Medicare Part A covers 80% of hospital bills but it is free to me because I worked and paid taxes for over 50 years.

Medicare Part B pays for doctors and for that I pay $134.00 every month. With the Part B there are deductibles and co-pays just like what is found in Part A coverage.

To cover the co-pays and deductibles I pay $139.54 every month for my Cigna Plan G which covers all my co-pays but not my deductible which is currently $183.00 for the year.

I also have Plan D which covers my drug costs for $27.40 every month. Now understand this doesn't cover all my drug costs because there are co-pays in the drug costs as well. Even with Plan D coverage I estimate I spend at least $75.00 out of my pocket for drugs in addition to the Plan D cost.

All in all my Medicare runs me $300.94 out of my pocket every month.

My wife has the same costs so together we pay $601.88 for our Medicare insurance.

The plus part of this is once I pay the $183.00 for the deductible everything is 100% covered for the year with not one additional penny coming out of pocket anytime I see a doctor or visit the hospital. I know almost to the penny where my costs are and I plan accordingly.

As a couple I would estimate our total out of pocket expense for all medical, this includes the insurance and our portion of the pharmacy, runs a total of about $9,400 annually. So much for free Medicare.

But it is a great deal and sure is a lot better than the $1,500/month we were paying for private insurance that covered a whole lot less and had huge deductibles and co-pays.

$9,400/year is a bargain!

The biggest cost savings achieved by Medicare is their ability to negotiate with providers. Ah hell, this negotiation is like holding a gun to providers heads because it is negotiate or die. Where would doctors and hospitals be if they refused Medicare in their practice? They would be in the toilet is where they would be... no patients.

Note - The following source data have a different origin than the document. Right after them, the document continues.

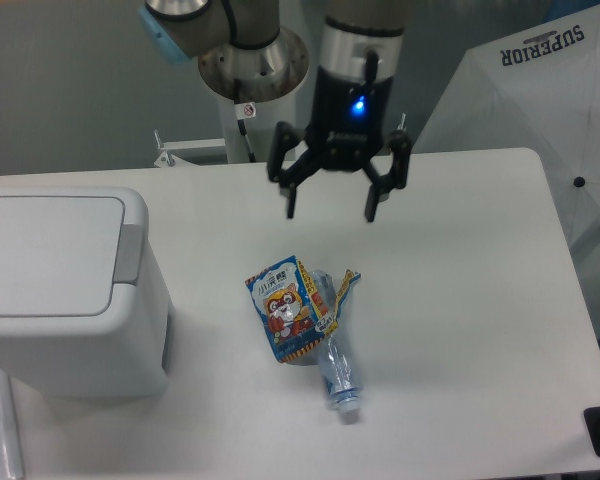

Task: Open the trash can
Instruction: 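Move the open gripper over the table toward the white trash bin lid, then lower the gripper onto the bin lid edge and push it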

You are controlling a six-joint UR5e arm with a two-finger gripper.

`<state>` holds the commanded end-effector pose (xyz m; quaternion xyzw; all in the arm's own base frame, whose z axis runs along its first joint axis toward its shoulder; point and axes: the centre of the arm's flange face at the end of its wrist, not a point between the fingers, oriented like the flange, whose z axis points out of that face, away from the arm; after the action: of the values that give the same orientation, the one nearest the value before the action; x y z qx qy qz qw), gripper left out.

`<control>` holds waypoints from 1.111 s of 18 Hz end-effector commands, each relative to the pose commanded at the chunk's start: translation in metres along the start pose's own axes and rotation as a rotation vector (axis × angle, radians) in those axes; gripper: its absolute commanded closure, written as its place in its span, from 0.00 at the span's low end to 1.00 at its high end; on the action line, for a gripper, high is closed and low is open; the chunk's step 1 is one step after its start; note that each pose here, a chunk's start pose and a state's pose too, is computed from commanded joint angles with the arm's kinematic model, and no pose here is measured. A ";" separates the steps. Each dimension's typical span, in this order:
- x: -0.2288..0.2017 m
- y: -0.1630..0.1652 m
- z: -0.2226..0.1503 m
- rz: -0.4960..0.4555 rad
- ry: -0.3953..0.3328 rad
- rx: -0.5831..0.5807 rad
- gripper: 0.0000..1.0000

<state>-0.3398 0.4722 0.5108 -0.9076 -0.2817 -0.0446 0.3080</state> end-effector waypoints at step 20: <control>0.085 0.027 0.027 -0.009 0.075 -0.035 0.00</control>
<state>-0.2568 0.5112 0.4966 -0.9092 -0.2731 -0.0849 0.3025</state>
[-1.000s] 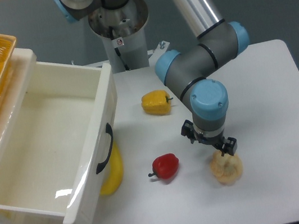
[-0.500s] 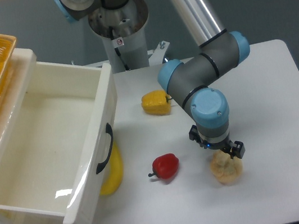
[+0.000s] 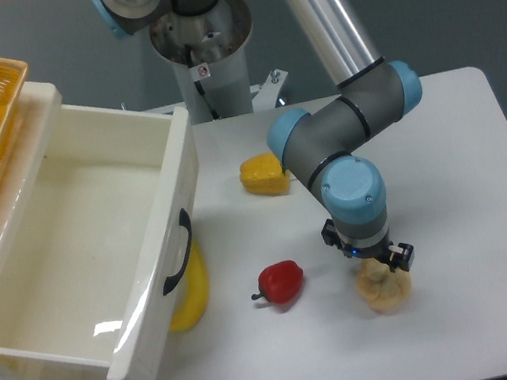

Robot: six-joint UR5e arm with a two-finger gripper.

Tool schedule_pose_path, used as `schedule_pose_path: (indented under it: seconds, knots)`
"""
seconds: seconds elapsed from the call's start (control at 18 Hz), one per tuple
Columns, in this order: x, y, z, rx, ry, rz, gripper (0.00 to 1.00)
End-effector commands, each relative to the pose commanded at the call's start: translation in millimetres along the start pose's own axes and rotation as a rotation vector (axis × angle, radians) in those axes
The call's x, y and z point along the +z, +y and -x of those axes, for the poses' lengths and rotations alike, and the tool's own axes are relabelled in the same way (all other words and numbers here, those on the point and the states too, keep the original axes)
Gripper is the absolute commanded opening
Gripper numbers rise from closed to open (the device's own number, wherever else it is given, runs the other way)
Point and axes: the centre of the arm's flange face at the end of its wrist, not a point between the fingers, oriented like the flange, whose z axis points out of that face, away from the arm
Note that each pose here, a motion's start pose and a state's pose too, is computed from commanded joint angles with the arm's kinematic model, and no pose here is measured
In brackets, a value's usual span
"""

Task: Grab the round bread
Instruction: 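Close the gripper fingers around the bread roll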

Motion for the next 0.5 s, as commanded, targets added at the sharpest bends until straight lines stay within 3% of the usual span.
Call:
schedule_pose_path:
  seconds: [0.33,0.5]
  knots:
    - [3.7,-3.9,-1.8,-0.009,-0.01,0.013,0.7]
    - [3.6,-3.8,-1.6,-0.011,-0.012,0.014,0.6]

But I get a Medicare statement for services and it is not unusual to see "Hospital Billed $3,456.67" followed by "Medicare Paid: $634.77" followed by the statement "This is not a bill". It is the providers that eat the difference because as part of their contract with the providers must eat the difference.

So this works well in keeping costs down.

OK, maybe some don't know about this little trick so here goes.

Let's say your son breaks a leg and doesn't have insurance. The bill from the hospital comes to $4,644.12 and they expect you to pay for it. Immediately after you get the bill withdraw $2,000.00 cash money (all $100 bills) and go to the hospital telling them you can pay $2,000.00 in full settlement right then and there or you can set up a payment plan of $25/month to the end of time. I am willing to make bet they'll take the $2,000.00 cash money paid in full. Oh yes they will especially if you consider the Medicare approved amount on that broken leg might be $800.00. Yeah, that much of a difference.

The people that really get hurt are those without any money to settle and no insurance. They get billed the full brunt.
Does that actually work? I'd think that they'd just have a good laugh and then sternly tell you that the bill is the bill, that they call the shots, NOT you - and that you'd better pay the full amount ASAP or else.